Они вращаются как пропеллеры, как диски небольших бензопил. Вытянув руку с колесиком вперед, я черчу им знаки в воздухе. Колесо ускоряет ход. Щепки быстрее мчатся по кругу, дублируя каждый оборот колеса. Связь между ними и колесом не даст им остановиться, а я пока использую контроль над Оболочкой, чтобы придать направление их полету.
И я направляю их на Котов. Тонкий вой вертящихся щепок мешается с криками боли и страха: самые крупные осколки древесины обрушиваются на Котов как молоты, и даже те, что помельче, творят немало вреда.
– Назад, идиоты!

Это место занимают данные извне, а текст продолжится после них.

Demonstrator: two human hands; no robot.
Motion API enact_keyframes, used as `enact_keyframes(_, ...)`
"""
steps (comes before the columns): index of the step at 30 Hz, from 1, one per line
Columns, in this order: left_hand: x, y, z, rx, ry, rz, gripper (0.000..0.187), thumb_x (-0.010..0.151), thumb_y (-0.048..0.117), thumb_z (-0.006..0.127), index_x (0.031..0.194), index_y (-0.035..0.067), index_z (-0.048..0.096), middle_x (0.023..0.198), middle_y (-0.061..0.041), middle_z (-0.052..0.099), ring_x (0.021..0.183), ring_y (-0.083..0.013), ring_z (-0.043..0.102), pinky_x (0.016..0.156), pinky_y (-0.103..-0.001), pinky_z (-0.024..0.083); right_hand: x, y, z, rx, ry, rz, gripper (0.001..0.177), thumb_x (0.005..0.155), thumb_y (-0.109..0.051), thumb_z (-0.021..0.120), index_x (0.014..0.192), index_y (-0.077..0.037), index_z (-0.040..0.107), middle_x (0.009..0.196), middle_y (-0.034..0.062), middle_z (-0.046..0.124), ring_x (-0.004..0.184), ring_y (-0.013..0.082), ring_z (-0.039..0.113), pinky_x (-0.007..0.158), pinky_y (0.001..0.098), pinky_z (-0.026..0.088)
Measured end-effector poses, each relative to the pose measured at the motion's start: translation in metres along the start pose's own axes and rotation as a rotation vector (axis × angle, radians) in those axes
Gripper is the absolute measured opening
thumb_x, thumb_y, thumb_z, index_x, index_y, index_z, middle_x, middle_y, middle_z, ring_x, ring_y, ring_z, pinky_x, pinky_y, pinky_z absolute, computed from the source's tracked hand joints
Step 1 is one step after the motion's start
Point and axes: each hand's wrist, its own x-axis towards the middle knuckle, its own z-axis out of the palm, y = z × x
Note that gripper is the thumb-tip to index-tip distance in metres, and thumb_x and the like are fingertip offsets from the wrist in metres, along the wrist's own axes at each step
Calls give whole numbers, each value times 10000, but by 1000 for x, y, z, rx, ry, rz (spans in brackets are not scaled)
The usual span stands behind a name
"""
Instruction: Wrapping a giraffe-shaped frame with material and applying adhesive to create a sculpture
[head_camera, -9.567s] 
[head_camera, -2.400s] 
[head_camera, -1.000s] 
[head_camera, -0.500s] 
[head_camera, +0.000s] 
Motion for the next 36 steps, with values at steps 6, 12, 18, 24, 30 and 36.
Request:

Назад! – слышу я рев Берна, который зовет Котов из безопасного коридора.
Те кучей бросаются к дыре, где раньше была дверь, а за ними по моему мановению устремляется половина всех древесных осколков в комнате. Вторую половину я, также раскрутив, бросила на соседнюю крышу, чтобы прикрыть близнецов от арбалетчиков и дать им возможность уйти. Все складывается так хорошо, что я на миг даже верю – у нас получится, мы прорвемся.
Вертящаяся древесина воет оглушительно, и мне почти не слышно, как звенят тетивы арбалетов. Через тучи щепок в комнату прорываются лишь две стрелы, и одна из них поражает Дака в голень. Стрела арбалета – это стальной стержень граммов триста весом; вонзаясь на всей скорости в цель, он бьет, как молот; голень Дака трещит, он падает, с криком цепляясь рукой за брата. Як оборачивается, хочет закинуть Дака себе на плечи, и тут в комнату врывается Берн, красный, как опившаяся кровью молния.
Он идет по комнате колесом: с рук на ноги, снова на руки и так дальше, – и наконец останавливается с мечом в руке. Пока я судорожно изменяю вращение колеса и полет щепок, Берн размахивается и обрушивает меч на открытую шею Дака – раненный, тот даже не успевает понять, что Берн уже в комнате. Голова Дака отскакивает, в лицо Яку ударяет струя крови, он воет, как про́клятая душа в аду, пытаясь стряхнуть с себя тело и замахнуться мечом. Но Берн уже перехватил меч для обратного удара, и его острие входит Яку в рот и прорубает затылок.
Секунда – и двух лучших мечников Империи как не бывало.
– Щит. Личный, – бросает Берн.
Вихрь ревущих щепок врезается в него, но поздно: он уже окружен сферой из полупрозрачного материала. Деревянный вихрь разбивается об него и осыпается на пол.
– Научись делать что-нибудь похитрее, – говорит он с улыбкой и описывает своим мечом короткую дугу внутри сферы – от лезвия летят брызги.